Imposez le même cas métier aux trois : créer une opportunité, la faire avancer, rapporter une prévision, gérer un refus de contact marketing. Le meilleur discours commercial perd souvent face à un scénario prosaïque.
Pour aller plus loin dans le détail outil par outil, le comparatif CRM aide à cadrer les ordres de grandeur. Et si vous sortez d’un projet Salesforce douloureux, un expert CRM indépendant de l’éditeur évite de reproduire le même schéma « plateforme d’abord ».
AttentionNe choisissez pas une alternative uniquement parce qu’elle est moins chère. Choisissez-la parce qu’elle est moins chère à faire réussir.

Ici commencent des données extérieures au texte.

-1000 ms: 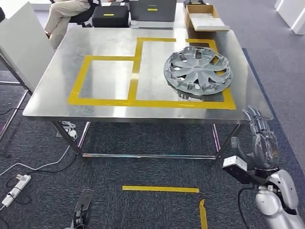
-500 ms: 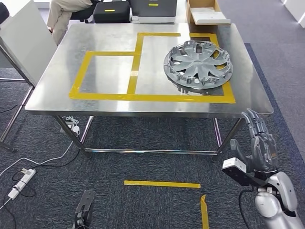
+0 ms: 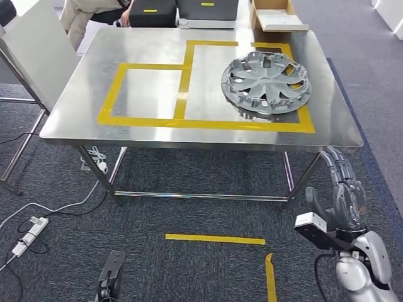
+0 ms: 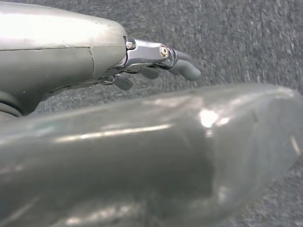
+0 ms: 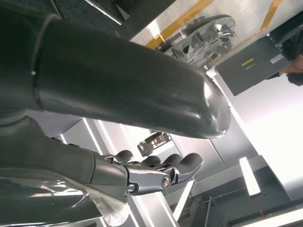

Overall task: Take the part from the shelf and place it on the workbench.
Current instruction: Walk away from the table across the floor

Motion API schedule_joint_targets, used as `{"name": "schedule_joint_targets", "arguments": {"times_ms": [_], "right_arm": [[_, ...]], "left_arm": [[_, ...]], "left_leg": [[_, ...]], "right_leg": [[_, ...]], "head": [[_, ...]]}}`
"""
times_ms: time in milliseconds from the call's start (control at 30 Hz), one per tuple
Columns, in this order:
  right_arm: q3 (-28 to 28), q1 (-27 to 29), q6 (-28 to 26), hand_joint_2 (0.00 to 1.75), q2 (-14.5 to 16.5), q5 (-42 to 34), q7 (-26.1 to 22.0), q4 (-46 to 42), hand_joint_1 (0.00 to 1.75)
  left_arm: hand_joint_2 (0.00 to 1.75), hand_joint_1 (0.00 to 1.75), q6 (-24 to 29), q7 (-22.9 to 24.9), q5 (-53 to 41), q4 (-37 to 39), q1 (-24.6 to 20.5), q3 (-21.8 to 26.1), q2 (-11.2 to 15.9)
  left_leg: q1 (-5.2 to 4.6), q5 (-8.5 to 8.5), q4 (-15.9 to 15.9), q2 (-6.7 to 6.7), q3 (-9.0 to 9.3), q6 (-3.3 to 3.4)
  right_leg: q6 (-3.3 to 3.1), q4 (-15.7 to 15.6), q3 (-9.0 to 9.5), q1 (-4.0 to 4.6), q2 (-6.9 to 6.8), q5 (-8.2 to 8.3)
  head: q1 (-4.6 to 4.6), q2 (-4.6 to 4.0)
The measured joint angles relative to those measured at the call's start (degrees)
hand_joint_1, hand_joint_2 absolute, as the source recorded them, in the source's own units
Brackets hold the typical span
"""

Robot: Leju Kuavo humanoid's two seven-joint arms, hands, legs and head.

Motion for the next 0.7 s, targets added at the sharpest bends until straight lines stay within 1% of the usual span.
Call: {"name": "schedule_joint_targets", "arguments": {"times_ms": [33,67,100,133,167,200,233,267,300,333,367,400,433,500,533,567,600,667,700], "right_arm": [[-0.19,0.38,-0.19,0.0,0.06,-0.27,-0.16,-0.01,0.0],[-0.39,0.74,-0.37,0.0,0.12,-0.6,-0.3,-0.01,0.0],[-0.6,1.16,-0.54,0.0,0.2,-0.96,-0.39,-0.01,0.0],[-0.79,1.68,-0.71,0.0,0.3,-1.31,-0.45,0.01,0.0],[-1.08,2.38,-0.91,0.0,0.49,-1.8,-0.47,0.06,0.0],[-1.45,3.19,-1.15,0.0,0.73,-2.32,-0.48,0.18,0.0],[-1.88,4.05,-1.42,0.0,1.01,-2.82,-0.54,0.34,0.0],[-2.33,4.78,-1.63,0.0,1.28,-3.28,-0.64,0.52,0.0],[-2.73,5.3,-1.79,0.0,1.5,-3.56,-0.79,0.69,0.0],[-3.06,5.64,-1.89,0.0,1.67,-3.72,-0.95,0.8,0.0],[-3.32,5.85,-2.0,0.0,1.81,-3.79,-1.08,0.87,0.0],[-3.58,6.05,-2.1,0.0,1.97,-3.82,-1.16,0.92,0.0],[-3.79,6.27,-2.19,0.0,2.09,-3.83,-1.2,0.96,0.0],[-4.15,6.73,-2.27,0.0,2.36,-3.84,-1.22,1.02,0.0],[-4.27,6.84,-2.29,0.0,2.48,-3.84,-1.22,1.04,0.0],[-4.35,6.89,-2.3,0.0,2.62,-3.84,-1.22,1.04,0.0],[-4.39,6.92,-2.31,0.0,2.77,-3.84,-1.22,1.04,0.0],[-4.56,7.08,-2.32,0.0,3.07,-4.03,-1.02,1.16,0.0],[-4.73,7.28,-2.32,0.0,3.27,-4.2,-0.85,1.3,0.0]], "left_arm": [[0.0,0.0,0.0,0.0,0.08,0.0,0.02,0.01,0.01],[0.0,0.0,-0.01,-0.01,0.19,0.0,0.01,0.02,0.0],[0.0,0.0,-0.02,-0.01,0.34,0.0,-0.02,0.03,-0.02],[0.0,0.0,-0.02,-0.01,0.48,0.0,0.0,0.04,-0.04],[0.0,0.0,-0.02,-0.01,0.65,0.0,0.09,0.04,-0.07],[0.0,0.0,-0.01,-0.03,0.81,0.0,0.22,0.06,-0.07],[0.0,0.0,0.0,-0.08,0.95,0.0,0.39,0.09,-0.07],[0.0,0.0,0.01,-0.14,1.07,0.0,0.55,0.12,-0.07],[0.0,0.0,0.02,-0.21,1.11,0.01,0.67,0.15,-0.07],[0.0,0.0,0.02,-0.29,1.14,0.01,0.74,0.18,-0.07],[0.0,0.0,0.02,-0.38,1.14,0.01,0.74,0.19,-0.08],[0.0,0.0,0.02,-0.46,1.15,0.01,0.71,0.2,-0.08],[0.0,0.0,0.02,-0.53,1.15,0.0,0.7,0.21,-0.08],[0.0,0.0,0.02,-0.6,1.16,0.0,0.75,0.21,-0.04],[0.0,0.0,0.03,-0.6,1.16,0.0,0.79,0.21,-0.01],[0.0,0.0,0.04,-0.6,1.16,0.0,0.81,0.21,0.02],[0.0,0.0,0.05,-0.6,1.16,0.0,0.82,0.21,0.05],[0.0,0.0,0.08,-0.6,1.24,0.01,0.91,0.23,0.07],[0.0,0.0,0.11,-0.62,1.33,0.01,0.99,0.25,0.07]], "left_leg": [[0.1,0.33,-0.27,-0.02,-0.08,0.32],[0.2,0.69,-0.54,-0.03,-0.21,0.68],[0.23,0.98,-0.66,-0.02,-0.41,0.96],[0.17,1.18,-0.66,-0.02,-0.71,1.17],[0.08,1.38,-0.65,-0.03,-1.01,1.29],[-0.01,1.55,-0.63,-0.03,-1.27,1.34],[-0.07,1.71,-0.6,-0.05,-1.5,1.33],[-0.11,1.84,-0.56,-0.07,-1.65,1.27],[-0.12,1.93,-0.49,-0.08,-1.73,1.19],[-0.22,1.99,-0.36,-0.08,-1.82,1.03],[-0.32,2.07,-0.19,-0.07,-1.97,0.83],[-0.41,2.19,-0.04,-0.05,-2.17,0.57],[-0.48,2.36,0.07,-0.04,-2.38,0.27],[-0.45,2.6,0.25,-0.07,-2.7,-0.3],[-0.43,2.06,0.78,-0.12,-2.94,-0.62],[-0.36,0.71,2.36,-0.17,-3.54,-0.99],[-0.2,-1.36,5.18,-0.21,-4.59,-1.37],[0.19,-5.83,12.93,-0.22,-7.27,-2.07],[0.35,-7.0,15.71,-0.22,-8.05,-2.25]], "right_leg": [[0.25,0.62,-0.41,-0.03,0.02,-0.7],[0.45,2.44,-1.26,-0.05,0.11,-2.14],[0.58,5.36,-2.56,-0.09,0.21,-4.13],[0.69,9.14,-4.06,-0.09,0.25,-6.24],[0.78,12.86,-5.52,-0.1,0.28,-7.91],[0.83,15.17,-6.33,-0.1,0.28,-8.63],[0.84,15.39,-6.1,-0.09,0.28,-8.28],[0.79,13.29,-4.71,-0.09,0.28,-6.95],[0.68,9.42,-2.39,-0.08,0.27,-5.08],[0.57,5.17,0.03,-0.03,0.26,-3.67],[0.39,1.84,1.97,0.03,0.28,-2.76],[0.18,-0.15,3.07,0.1,0.3,-2.38],[-0.04,-0.81,3.37,0.2,0.34,-2.43],[-0.68,-0.9,3.18,0.08,0.33,-1.93],[-1.01,-0.98,3.06,-0.05,0.28,-1.64],[-1.35,-1.09,2.89,-0.2,0.21,-1.34],[-1.59,-1.15,2.67,-0.3,0.12,-1.06],[-1.81,-1.11,2.03,-0.29,0.06,-0.62],[-1.8,-1.08,1.71,-0.28,0.04,-0.4]], "head": [[0.05,0.0],[0.13,0.0],[0.17,0.0],[0.22,0.0],[0.22,0.0],[0.2,0.0],[0.2,0.0],[0.21,0.0],[0.21,0.0],[0.22,0.0],[0.19,0.0],[0.17,0.0],[0.15,0.0],[0.16,0.0],[0.09,0.0],[-0.04,0.0],[-0.14,0.0],[-0.33,0.0],[-0.32,0.0]]}}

Mini-cas : remplacer sans tout casser
Une ETI de 120 personnes a quitté Salesforce après un déploiement partiel jamais adopté. Alternative retenue : HubSpot sur un périmètre sales + marketing, avec une reprise de données minimale (deux ans d’historique utile, pas toute la dette). Trois mois plus tard, l’usage mensuel actif avait dépassé celui de Salesforce à son pic. Le gain n’était pas « plus de features ». C’était plus de gens dedans.
FAQ rapide
Existe-t-il un équivalent exact à Salesforce ? Non. Et ce n’est pas grave. Vous achetez un résultat métier, pas un clone.
Que faire des apps AppExchange ? Listez celles réellement utilisées. Souvent, 80 % du besoin tient sans marketplace.
La migration est-elle risquée ? Oui si vous migrez la dette. Non si vous migrez un modèle de données nettoyé et un process clair.
Faut-il rester sur Salesforce avec un meilleur partenaire ? Parfois. Testez cette hypothèse avant d’ouvrir un chantier de remplacement.
ChecklistShortlist saine : 1) cause réelle du départ, 2) budget TCO 24 mois, 3) trois finalistes max, 4) POC scénarisé, 5) plan d’adoption budgété.
Moins cher, plus simple, plus juste
Les alternatives à Salesforce en 2026 sont nombreuses — à condition d’accepter qu’elles ne jouent pas toutes la même pièce. HubSpot, Dynamics, CRM légers, suites françaises, plateformes marketing : chaque famille gagne sur un terrain.
Votre job n’est pas de trouver le « anti-Salesforce ». C’est de trouver l’outil que votre équipe utilisera vraiment, à un coût que votre P&L peut défendre.